First, your Hono app (this is the logic you want to call from CLI):

// app.ts
import { Hono } from 'hono'
export const app = new Hono()

app.post('/hello/:name', (c) => c.text(`Hello, ${c.req.param('name')}!`))
app.post('/create-user', async (c) => {
  const body = await c.req.json()
  return c.json({ ok: true, user: body })
})

Then, your CLI (just 4 lines):

#!/usr/bin/env node
// cli.ts
import { cli } from 'hono-cli-adapter'
import { app } from './app.js'

await cli(app)

Run it:

node cli.js hello Taro
# -> Hello, Taro!

node cli.js create-user -- name=Taro email=taro@example.com
# -> {"ok":true,"user":{"name":"Taro","email":"taro@example.com"}}

node cli.js --list   # List available routes
node cli.js --help   # Show help

That’s it. The same app.ts works with Postman during dev, as an HTTP API in production, and now as a CLI.

How argv Maps to HTTP

CLI inputBecomes
hello TaroPath segments (POST /hello/Taro)
--foo=barQuery string (?foo=bar)
-- key=valueJSON body ({"key":"value"})
--env KEY=VALUEEnv overlay (highest priority)

How It Works

Three design constraints:

1. Thin CLI, fat Hono

All business logic lives in Hono. The CLI just handles flags and output. This keeps behavior consistent between CLI and HTTP, and makes your Hono app fully testable on its own.

2. No side effects

The library never touches stdout. You decide how to format output:

const { code, lines } = await runCli(app, process)
for (const l of lines) console.log(l)  // or JSON.stringify, or pipe somewhere
process.exit(code)

3. POST-only

CLI commands trigger actions. POST makes sense. GET support can come later if needed.

MCP Server Support

Here’s where Hono really shines. The same app works as:

┌─────────────┐
│   app.ts    │  ← Your business logic (single source of truth)
└─────────────┘

       ├──→ cli.ts (hono-cli-adapter) → CLI
       ├──→ server.ts (Hono serve)    → HTTP API
       └──→ mcp.ts (mcp-hono-adapter) → MCP Server

Just swap the entrypoint. No logic duplication. If you’re building MCP tools, this pattern saves a ton of maintenance.

Advanced Usage

Environment Variables

Three layers, last wins:

// 1. process.env (base)
// 2. options.env (adapter config)
// 3. --env flags (highest priority)

await cli(app, process, { env: { API_URL: 'https://dev.example.com' } })
node cli.js do-thing --env API_KEY=secret-123

beforeFetch Hook

Transform requests per command:

await adaptAndFetch(app, process.argv.slice(2), {
  beforeFetch: {
    upload: async (req, argv) => {
      if (argv.file) {
        const buf = await fs.readFile(argv.file)
        const headers = new Headers(req.headers)
        headers.set('content-type', 'application/octet-stream')
        return new Request(req, { body: buf, headers })
      }
    }
  }
})

OpenAPI Integration

Pass a spec to enrich --help:

await runCli(app, process, { openapi: myOpenApiSpec })

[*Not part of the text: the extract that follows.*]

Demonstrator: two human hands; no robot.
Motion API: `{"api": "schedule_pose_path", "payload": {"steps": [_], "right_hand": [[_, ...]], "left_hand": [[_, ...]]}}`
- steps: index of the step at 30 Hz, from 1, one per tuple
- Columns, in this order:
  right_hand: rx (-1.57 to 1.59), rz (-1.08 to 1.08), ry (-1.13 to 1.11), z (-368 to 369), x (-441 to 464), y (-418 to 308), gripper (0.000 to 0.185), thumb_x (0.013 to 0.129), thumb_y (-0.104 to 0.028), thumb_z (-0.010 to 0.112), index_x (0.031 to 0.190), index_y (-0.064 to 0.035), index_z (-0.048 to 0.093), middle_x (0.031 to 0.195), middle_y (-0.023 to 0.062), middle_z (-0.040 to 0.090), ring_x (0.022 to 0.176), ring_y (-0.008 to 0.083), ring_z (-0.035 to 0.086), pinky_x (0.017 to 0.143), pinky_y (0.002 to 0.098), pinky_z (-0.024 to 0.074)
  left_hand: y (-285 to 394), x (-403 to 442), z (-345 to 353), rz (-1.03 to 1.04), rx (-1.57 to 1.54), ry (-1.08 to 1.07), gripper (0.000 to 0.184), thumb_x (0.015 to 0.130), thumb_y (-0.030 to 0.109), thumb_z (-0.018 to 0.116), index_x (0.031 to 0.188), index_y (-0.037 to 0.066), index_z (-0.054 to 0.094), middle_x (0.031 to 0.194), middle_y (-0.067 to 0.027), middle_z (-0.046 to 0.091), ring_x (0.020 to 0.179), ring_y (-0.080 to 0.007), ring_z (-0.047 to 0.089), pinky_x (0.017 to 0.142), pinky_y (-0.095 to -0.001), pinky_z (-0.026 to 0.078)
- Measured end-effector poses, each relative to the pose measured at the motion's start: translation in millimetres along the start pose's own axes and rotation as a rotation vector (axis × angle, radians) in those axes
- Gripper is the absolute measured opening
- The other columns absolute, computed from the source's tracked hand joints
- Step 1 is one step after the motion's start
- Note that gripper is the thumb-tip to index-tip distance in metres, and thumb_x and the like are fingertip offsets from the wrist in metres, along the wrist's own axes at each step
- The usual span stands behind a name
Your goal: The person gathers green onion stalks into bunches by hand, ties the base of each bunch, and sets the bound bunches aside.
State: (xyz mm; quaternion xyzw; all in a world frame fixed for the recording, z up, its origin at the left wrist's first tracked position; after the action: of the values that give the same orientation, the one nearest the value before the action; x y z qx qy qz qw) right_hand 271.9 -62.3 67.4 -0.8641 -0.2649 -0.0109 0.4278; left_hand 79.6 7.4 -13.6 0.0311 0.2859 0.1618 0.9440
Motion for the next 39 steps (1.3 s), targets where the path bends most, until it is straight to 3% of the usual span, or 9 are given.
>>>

Shows parameter types, required/optional, descriptions. Pairs well with hono-openapi.

Gotchas

listPostRoutes uses Hono internals

It inspects Hono’s internal router structure. May break on major Hono updates. For production, consider maintaining your own route list.

ESM only

No CommonJS. Node 18+ required.

Wrapping Up

Hono + CLI is a pattern that deserves more attention. You get web tooling during dev, trivial MCP support, and a testable core—all without duplicating logic.